### TASK DIRECTIONS:
Reproduce the listing below verbatim.

SUPPLIED MATERIAL Start Marker

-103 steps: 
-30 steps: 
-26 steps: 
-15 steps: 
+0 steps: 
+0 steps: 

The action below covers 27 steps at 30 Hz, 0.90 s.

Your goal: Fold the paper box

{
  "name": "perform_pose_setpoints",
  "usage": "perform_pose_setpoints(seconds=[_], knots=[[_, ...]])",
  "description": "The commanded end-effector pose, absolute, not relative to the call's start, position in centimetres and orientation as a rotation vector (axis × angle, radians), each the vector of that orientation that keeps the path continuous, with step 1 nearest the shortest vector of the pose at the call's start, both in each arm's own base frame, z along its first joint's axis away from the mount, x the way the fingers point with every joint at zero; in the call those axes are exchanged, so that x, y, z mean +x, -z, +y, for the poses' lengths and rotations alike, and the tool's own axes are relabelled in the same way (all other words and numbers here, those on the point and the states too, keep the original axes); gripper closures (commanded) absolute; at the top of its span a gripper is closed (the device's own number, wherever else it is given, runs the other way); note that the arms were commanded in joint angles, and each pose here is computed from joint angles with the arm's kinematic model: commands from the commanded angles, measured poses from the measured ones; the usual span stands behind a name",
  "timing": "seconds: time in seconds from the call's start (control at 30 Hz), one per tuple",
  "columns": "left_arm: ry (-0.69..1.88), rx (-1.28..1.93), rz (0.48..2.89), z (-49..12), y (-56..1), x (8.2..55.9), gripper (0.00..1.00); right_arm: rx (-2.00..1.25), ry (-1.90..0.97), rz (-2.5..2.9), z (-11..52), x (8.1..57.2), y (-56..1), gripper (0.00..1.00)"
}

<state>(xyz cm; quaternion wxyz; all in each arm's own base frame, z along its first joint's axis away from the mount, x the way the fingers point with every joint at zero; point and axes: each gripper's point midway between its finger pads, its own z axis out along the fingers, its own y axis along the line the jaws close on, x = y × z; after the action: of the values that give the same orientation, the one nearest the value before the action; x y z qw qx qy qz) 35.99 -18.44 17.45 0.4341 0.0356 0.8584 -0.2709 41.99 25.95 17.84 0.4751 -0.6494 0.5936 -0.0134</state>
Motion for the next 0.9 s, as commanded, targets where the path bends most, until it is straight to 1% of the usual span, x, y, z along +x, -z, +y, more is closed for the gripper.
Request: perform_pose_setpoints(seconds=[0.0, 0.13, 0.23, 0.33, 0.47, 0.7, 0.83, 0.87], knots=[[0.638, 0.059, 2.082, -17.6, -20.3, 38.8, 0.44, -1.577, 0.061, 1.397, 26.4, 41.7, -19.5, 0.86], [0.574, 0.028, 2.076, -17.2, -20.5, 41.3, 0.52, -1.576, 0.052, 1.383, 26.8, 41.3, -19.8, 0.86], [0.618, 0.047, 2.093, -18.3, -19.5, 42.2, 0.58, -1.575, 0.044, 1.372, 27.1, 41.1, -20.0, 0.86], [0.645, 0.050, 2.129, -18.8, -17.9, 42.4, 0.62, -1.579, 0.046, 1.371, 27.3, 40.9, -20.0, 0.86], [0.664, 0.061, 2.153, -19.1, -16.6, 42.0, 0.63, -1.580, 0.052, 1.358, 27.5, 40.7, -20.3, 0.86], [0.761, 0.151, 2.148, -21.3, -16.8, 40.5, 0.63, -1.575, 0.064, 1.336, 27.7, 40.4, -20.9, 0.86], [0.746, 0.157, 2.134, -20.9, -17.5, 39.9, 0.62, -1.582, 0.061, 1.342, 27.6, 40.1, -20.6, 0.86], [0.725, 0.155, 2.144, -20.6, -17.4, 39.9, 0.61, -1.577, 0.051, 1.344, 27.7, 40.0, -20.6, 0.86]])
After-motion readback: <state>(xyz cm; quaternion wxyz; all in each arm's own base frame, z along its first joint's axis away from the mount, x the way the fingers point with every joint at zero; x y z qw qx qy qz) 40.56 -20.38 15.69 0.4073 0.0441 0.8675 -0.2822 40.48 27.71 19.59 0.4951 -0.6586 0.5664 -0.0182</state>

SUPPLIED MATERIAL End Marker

### EXERCISE RESPONSE:
-103 steps: 
-30 steps: 
-26 steps: 
-15 steps: 
+0 steps: 
+0 steps: 

The action below covers 27 steps at 30 Hz, 0.90 s.

Your goal: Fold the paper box

{
  "name": "perform_pose_setpoints",
  "usage": "perform_pose_setpoints(seconds=[_], knots=[[_, ...]])",
  "description": "The commanded end-effector pose, absolute, not relative to the call's start, position in centimetres and orientation as a rotation vector (axis × angle, radians), each the vector of that orientation that keeps the path continuous, with step 1 nearest the shortest vector of the pose at the call's start, both in each arm's own base frame, z along its first joint's axis away from the mount, x the way the fingers point with every joint at zero; in the call those axes are exchanged, so that x, y, z mean +x, -z, +y, for the poses' lengths and rotations alike, and the tool's own axes are relabelled in the same way (all other words and numbers here, those on the point and the states too, keep the original axes); gripper closures (commanded) absolute; at the top of its span a gripper is closed (the device's own number, wherever else it is given, runs the other way); note that the arms were commanded in joint angles, and each pose here is computed from joint angles with the arm's kinematic model: commands from the commanded angles, measured poses from the measured ones; the usual span stands behind a name",
  "timing": "seconds: time in seconds from the call's start (control at 30 Hz), one per tuple",
  "columns": "left_arm: ry (-0.69..1.88), rx (-1.28..1.93), rz (0.48..2.89), z (-49..12), y (-56..1), x (8.2..55.9), gripper (0.00..1.00); right_arm: rx (-2.00..1.25), ry (-1.90..0.97), rz (-2.5..2.9), z (-11..52), x (8.1..57.2), y (-56..1), gripper (0.00..1.00)"
}

<state>(xyz cm; quaternion wxyz; all in each arm's own base frame, z along its first joint's axis away from the mount, x the way the fingers point with every joint at zero; point and axes: each gripper's point midway between its finger pads, its own z axis out along the fingers, its own y axis along the line the jaws close on, x = y × z; after the action: of the values that give the same orientation, the one nearest the value before the action; x y z qw qx qy qz) 35.99 -18.44 17.45 0.4341 0.0356 0.8584 -0.2709 41.99 25.95 17.84 0.4751 -0.6494 0.5936 -0.0134</state>
Motion for the next 0.9 s, as commanded, targets where the path bends most, until it is straight to 1% of the usual span, x, y, z along +x, -z, +y, more is closed for the gripper.
Request: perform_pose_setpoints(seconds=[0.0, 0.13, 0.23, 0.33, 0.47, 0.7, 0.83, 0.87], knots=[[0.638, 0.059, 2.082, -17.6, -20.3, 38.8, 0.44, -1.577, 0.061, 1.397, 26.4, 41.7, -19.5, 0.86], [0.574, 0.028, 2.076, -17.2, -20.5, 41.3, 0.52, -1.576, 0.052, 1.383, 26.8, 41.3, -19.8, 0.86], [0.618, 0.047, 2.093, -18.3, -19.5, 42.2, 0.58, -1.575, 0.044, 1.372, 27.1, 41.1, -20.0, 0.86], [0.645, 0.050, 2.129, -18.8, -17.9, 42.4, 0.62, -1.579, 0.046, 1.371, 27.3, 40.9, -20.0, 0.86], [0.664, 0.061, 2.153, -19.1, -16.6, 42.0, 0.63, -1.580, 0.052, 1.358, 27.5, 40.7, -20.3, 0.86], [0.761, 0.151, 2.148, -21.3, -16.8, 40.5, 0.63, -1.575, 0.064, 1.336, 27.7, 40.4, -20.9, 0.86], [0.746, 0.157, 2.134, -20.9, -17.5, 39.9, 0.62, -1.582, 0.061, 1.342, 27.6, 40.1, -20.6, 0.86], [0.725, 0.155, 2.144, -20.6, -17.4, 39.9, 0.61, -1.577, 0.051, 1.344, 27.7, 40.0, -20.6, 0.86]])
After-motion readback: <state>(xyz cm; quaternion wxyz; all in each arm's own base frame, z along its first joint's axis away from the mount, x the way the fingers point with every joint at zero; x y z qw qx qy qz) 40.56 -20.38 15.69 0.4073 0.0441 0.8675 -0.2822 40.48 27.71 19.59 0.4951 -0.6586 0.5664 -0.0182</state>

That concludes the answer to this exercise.